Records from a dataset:
'''
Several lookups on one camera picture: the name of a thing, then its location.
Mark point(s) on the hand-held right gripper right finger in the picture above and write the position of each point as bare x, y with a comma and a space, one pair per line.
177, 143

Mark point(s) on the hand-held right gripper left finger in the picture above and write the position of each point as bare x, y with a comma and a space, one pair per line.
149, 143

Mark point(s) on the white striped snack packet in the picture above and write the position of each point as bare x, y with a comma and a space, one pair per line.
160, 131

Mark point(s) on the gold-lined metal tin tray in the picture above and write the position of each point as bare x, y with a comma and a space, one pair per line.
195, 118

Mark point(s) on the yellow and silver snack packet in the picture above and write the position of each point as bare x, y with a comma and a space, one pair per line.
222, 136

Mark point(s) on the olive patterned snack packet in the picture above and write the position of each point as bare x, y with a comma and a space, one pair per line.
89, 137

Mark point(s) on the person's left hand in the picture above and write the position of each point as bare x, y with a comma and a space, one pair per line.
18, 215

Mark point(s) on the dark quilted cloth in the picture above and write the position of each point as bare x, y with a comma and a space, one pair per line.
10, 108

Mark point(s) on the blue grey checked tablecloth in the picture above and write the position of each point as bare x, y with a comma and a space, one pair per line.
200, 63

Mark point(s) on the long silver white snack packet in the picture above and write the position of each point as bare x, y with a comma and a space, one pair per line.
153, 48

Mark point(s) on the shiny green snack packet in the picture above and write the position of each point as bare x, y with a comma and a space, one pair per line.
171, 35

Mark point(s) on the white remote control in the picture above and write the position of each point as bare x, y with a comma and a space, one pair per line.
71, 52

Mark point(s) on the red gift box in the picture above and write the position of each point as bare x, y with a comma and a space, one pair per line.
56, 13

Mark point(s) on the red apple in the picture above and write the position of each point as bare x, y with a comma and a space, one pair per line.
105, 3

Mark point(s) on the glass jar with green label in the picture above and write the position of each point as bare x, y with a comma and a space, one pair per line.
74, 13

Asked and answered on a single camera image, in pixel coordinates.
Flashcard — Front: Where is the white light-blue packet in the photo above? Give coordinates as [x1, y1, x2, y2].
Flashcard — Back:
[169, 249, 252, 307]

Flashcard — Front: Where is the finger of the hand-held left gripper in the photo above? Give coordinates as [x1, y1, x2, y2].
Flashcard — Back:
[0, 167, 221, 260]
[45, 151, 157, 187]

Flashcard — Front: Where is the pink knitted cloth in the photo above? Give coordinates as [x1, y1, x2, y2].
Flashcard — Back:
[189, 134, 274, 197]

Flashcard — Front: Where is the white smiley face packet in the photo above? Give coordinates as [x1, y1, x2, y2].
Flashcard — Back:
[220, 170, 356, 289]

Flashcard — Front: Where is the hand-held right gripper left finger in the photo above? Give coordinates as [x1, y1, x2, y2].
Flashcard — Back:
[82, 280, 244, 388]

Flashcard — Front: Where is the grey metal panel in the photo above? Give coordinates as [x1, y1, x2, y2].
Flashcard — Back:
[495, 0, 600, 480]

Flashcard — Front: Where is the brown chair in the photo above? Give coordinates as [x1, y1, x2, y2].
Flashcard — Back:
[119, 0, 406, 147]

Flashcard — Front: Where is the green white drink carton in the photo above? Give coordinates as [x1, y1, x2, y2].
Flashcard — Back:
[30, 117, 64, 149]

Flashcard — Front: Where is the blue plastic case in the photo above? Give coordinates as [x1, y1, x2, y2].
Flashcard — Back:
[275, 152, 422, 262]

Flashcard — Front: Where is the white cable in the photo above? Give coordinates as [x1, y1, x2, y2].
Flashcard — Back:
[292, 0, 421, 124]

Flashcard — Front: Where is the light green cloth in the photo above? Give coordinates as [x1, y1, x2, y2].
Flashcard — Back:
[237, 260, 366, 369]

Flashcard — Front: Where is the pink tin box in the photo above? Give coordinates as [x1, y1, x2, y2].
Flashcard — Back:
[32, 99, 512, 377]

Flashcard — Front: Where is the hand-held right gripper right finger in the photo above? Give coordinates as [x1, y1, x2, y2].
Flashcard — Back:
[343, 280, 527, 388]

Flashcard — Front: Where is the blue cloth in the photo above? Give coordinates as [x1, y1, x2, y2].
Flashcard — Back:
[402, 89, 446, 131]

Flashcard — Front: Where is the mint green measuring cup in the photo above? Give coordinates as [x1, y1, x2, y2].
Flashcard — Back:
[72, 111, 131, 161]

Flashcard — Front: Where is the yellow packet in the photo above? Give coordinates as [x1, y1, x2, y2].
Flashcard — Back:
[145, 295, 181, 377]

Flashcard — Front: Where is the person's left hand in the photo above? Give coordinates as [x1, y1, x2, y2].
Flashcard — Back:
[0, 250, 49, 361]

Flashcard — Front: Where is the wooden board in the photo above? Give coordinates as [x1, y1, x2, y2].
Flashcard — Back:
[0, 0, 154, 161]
'''
Print out the complete data above, character for character.

Several lookups on one camera picture: the name of a thing, then its location.
Mark point(s) on the hand-held right gripper right finger in the picture above and write the position of each point as bare x, y with a comma and a space, one pair per line.
177, 143

Mark point(s) on the hand-held right gripper left finger in the picture above and write the position of each point as bare x, y with a comma and a space, one pair per line.
149, 143

Mark point(s) on the white striped snack packet in the picture above and write the position of each point as bare x, y with a comma and a space, one pair per line.
160, 131

Mark point(s) on the gold-lined metal tin tray in the picture above and write the position of each point as bare x, y with a comma and a space, one pair per line.
195, 118

Mark point(s) on the yellow and silver snack packet in the picture above and write the position of each point as bare x, y with a comma and a space, one pair per line.
222, 136

Mark point(s) on the olive patterned snack packet in the picture above and write the position of each point as bare x, y with a comma and a space, one pair per line.
89, 137

Mark point(s) on the person's left hand in the picture above and write the position of each point as bare x, y with a comma and a space, one pair per line.
18, 215

Mark point(s) on the dark quilted cloth in the picture above and write the position of each point as bare x, y with a comma and a space, one pair per line.
10, 108

Mark point(s) on the blue grey checked tablecloth in the picture above and write the position of each point as bare x, y with a comma and a space, one pair per line.
200, 63

Mark point(s) on the long silver white snack packet in the picture above and write the position of each point as bare x, y with a comma and a space, one pair per line.
153, 48

Mark point(s) on the shiny green snack packet in the picture above and write the position of each point as bare x, y with a comma and a space, one pair per line.
171, 35

Mark point(s) on the white remote control in the picture above and write the position of each point as bare x, y with a comma and a space, one pair per line.
71, 52

Mark point(s) on the red gift box in the picture above and write the position of each point as bare x, y with a comma and a space, one pair per line.
56, 13

Mark point(s) on the red apple in the picture above and write the position of each point as bare x, y with a comma and a space, one pair per line.
105, 3

Mark point(s) on the glass jar with green label in the picture above and write the position of each point as bare x, y with a comma and a space, one pair per line.
74, 13

Asked and answered on a single camera image, in pixel coordinates.
Flashcard — Front: Where is the white light-blue packet in the photo above? Give coordinates as [x1, y1, x2, y2].
Flashcard — Back:
[169, 249, 252, 307]

Flashcard — Front: Where is the finger of the hand-held left gripper in the photo above? Give coordinates as [x1, y1, x2, y2].
Flashcard — Back:
[0, 167, 221, 260]
[45, 151, 157, 187]

Flashcard — Front: Where is the pink knitted cloth in the photo above? Give coordinates as [x1, y1, x2, y2].
Flashcard — Back:
[189, 134, 274, 197]

Flashcard — Front: Where is the white smiley face packet in the photo above? Give coordinates as [x1, y1, x2, y2].
Flashcard — Back:
[220, 170, 356, 289]

Flashcard — Front: Where is the hand-held right gripper left finger in the photo above? Give coordinates as [x1, y1, x2, y2].
Flashcard — Back:
[82, 280, 244, 388]

Flashcard — Front: Where is the grey metal panel in the photo above? Give coordinates as [x1, y1, x2, y2].
Flashcard — Back:
[495, 0, 600, 480]

Flashcard — Front: Where is the brown chair in the photo above? Give coordinates as [x1, y1, x2, y2].
Flashcard — Back:
[119, 0, 406, 147]

Flashcard — Front: Where is the green white drink carton in the photo above? Give coordinates as [x1, y1, x2, y2].
Flashcard — Back:
[30, 117, 64, 149]

Flashcard — Front: Where is the blue plastic case in the photo above? Give coordinates as [x1, y1, x2, y2].
Flashcard — Back:
[275, 152, 422, 262]

Flashcard — Front: Where is the white cable in the photo above? Give coordinates as [x1, y1, x2, y2].
Flashcard — Back:
[292, 0, 421, 124]

Flashcard — Front: Where is the light green cloth in the photo above? Give coordinates as [x1, y1, x2, y2].
Flashcard — Back:
[237, 260, 366, 369]

Flashcard — Front: Where is the pink tin box in the photo above? Give coordinates as [x1, y1, x2, y2].
Flashcard — Back:
[32, 99, 512, 377]

Flashcard — Front: Where is the hand-held right gripper right finger in the photo above? Give coordinates as [x1, y1, x2, y2].
Flashcard — Back:
[343, 280, 527, 388]

Flashcard — Front: Where is the blue cloth in the photo above? Give coordinates as [x1, y1, x2, y2].
Flashcard — Back:
[402, 89, 446, 131]

Flashcard — Front: Where is the mint green measuring cup in the photo above? Give coordinates as [x1, y1, x2, y2].
Flashcard — Back:
[72, 111, 131, 161]

Flashcard — Front: Where is the yellow packet in the photo above? Give coordinates as [x1, y1, x2, y2].
Flashcard — Back:
[145, 295, 181, 377]

Flashcard — Front: Where is the person's left hand in the photo above? Give coordinates as [x1, y1, x2, y2].
Flashcard — Back:
[0, 250, 49, 361]

Flashcard — Front: Where is the wooden board in the photo above? Give coordinates as [x1, y1, x2, y2].
Flashcard — Back:
[0, 0, 154, 161]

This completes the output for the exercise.